» **Task to carry out**:
Copy the data. Keep every character as given.

(Available data)

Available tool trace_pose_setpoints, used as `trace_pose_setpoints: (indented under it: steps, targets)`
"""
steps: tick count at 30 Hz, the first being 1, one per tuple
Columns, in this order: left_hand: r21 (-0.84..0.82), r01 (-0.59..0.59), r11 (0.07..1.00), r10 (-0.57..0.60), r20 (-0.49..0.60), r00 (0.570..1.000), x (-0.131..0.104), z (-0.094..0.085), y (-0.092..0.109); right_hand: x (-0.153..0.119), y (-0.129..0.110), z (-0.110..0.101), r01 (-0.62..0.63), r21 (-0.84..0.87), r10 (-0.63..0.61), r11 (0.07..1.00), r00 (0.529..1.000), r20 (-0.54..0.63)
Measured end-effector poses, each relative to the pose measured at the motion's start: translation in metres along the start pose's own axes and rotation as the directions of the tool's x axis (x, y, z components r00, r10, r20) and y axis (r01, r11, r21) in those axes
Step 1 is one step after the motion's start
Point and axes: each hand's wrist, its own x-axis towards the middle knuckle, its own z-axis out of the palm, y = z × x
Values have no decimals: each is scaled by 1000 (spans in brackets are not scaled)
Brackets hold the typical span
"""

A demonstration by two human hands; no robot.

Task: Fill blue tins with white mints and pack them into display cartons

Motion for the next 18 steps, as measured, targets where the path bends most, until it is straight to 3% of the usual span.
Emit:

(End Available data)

» **Solution to this exercise**:
Available tool trace_pose_setpoints, used as `trace_pose_setpoints: (indented under it: steps, targets)`
"""
steps: tick count at 30 Hz, the first being 1, one per tuple
Columns, in this order: left_hand: r21 (-0.84..0.82), r01 (-0.59..0.59), r11 (0.07..1.00), r10 (-0.57..0.60), r20 (-0.49..0.60), r00 (0.570..1.000), x (-0.131..0.104), z (-0.094..0.085), y (-0.092..0.109); right_hand: x (-0.153..0.119), y (-0.129..0.110), z (-0.110..0.101), r01 (-0.62..0.63), r21 (-0.84..0.87), r10 (-0.63..0.61), r11 (0.07..1.00), r00 (0.529..1.000), r20 (-0.54..0.63)
Measured end-effector poses, each relative to the pose measured at the motion's start: translation in metres along the start pose's own axes and rotation as the directions of the tool's x axis (x, y, z components r00, r10, r20) and y axis (r01, r11, r21) in those axes
Step 1 is one step after the motion's start
Point and axes: each hand's wrist, its own x-axis towards the middle knuckle, its own z-axis out of the palm, y = z × x
Values have no decimals: each is scaled by 1000 (spans in brackets are not scaled)
Brackets hold the typical span
"""

A demonstration by two human hands; no robot.

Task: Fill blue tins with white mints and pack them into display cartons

Motion for the next 18 steps, as measured, targets where the path bends most, until it is straight to 3% of the usual span.
Emit:

The complete answer has been given.